When two isolated references were combined and assessed with pICA-MR, the resulting performances might have been affected by the PCA data reduction. It can be seen in Fig. 3 that, comparable component accuracies were observed between combined and separate runs for reference A, while degradation was observed for reference B. In our simulation, the median causal loci effect size was 0.059 for component A and 0.057 for component B. Thus, more variances related to component A might have been included in PCA when both were assessed together, which resulted in the higher sensitivity.
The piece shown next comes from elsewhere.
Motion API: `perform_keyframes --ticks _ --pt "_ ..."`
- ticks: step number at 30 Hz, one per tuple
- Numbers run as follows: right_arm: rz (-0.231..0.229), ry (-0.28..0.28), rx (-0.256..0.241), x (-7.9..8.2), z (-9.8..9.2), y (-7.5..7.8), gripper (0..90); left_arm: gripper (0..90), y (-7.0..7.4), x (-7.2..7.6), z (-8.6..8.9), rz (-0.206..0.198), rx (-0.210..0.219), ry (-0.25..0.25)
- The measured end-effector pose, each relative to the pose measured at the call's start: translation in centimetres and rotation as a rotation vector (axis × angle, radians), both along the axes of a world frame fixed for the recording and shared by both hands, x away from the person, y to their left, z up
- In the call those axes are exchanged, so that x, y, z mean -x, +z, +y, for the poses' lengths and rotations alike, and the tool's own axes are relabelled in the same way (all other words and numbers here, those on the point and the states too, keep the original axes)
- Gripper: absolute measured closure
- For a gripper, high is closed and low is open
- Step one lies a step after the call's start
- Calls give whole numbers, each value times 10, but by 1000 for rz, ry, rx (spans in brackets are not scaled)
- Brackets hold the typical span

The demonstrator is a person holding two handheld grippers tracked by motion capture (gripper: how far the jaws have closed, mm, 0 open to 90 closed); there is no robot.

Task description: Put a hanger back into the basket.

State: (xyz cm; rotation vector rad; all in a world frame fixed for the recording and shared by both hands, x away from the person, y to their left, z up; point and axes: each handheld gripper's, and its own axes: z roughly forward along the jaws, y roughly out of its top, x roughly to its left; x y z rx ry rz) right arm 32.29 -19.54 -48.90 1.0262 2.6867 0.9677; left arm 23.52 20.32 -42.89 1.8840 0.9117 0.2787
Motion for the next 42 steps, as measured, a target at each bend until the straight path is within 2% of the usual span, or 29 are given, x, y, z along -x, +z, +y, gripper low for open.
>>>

In summary, pICA-MR is able to assess multiple references simultaneously while the interrelationships are not known. Compared to pICA-R, the extended approach is more flexible in dynamically constraining components for multiple references and allows some extent of heterogeneity in references. Simulation results demonstrated high LMR and low IMR, confirming the validity of Euclidean distance serving as a metric for the assessment of reference structure. Meanwhile, some cautions need to be exercised when conducting a pICA-MR analysis. First, it is recommended to maximize the chance for an accurate reference. A practical strategy is to derive individual references based on LD blocks of genes. In general SNPs in LD are more likely associated with the same trait of interest, hence contributing to the same component. Second, the performance can be affected by PCA data reduction, depending on how much variance in the data is explained by the mechanism of interest. Overall, pICA-MR is most suitable for assessing the architecture of genes which, although previously implicated in the same biological mechanism, still await investigations on their homogeneous or heterogeneous functional influences on neurobiological conditions.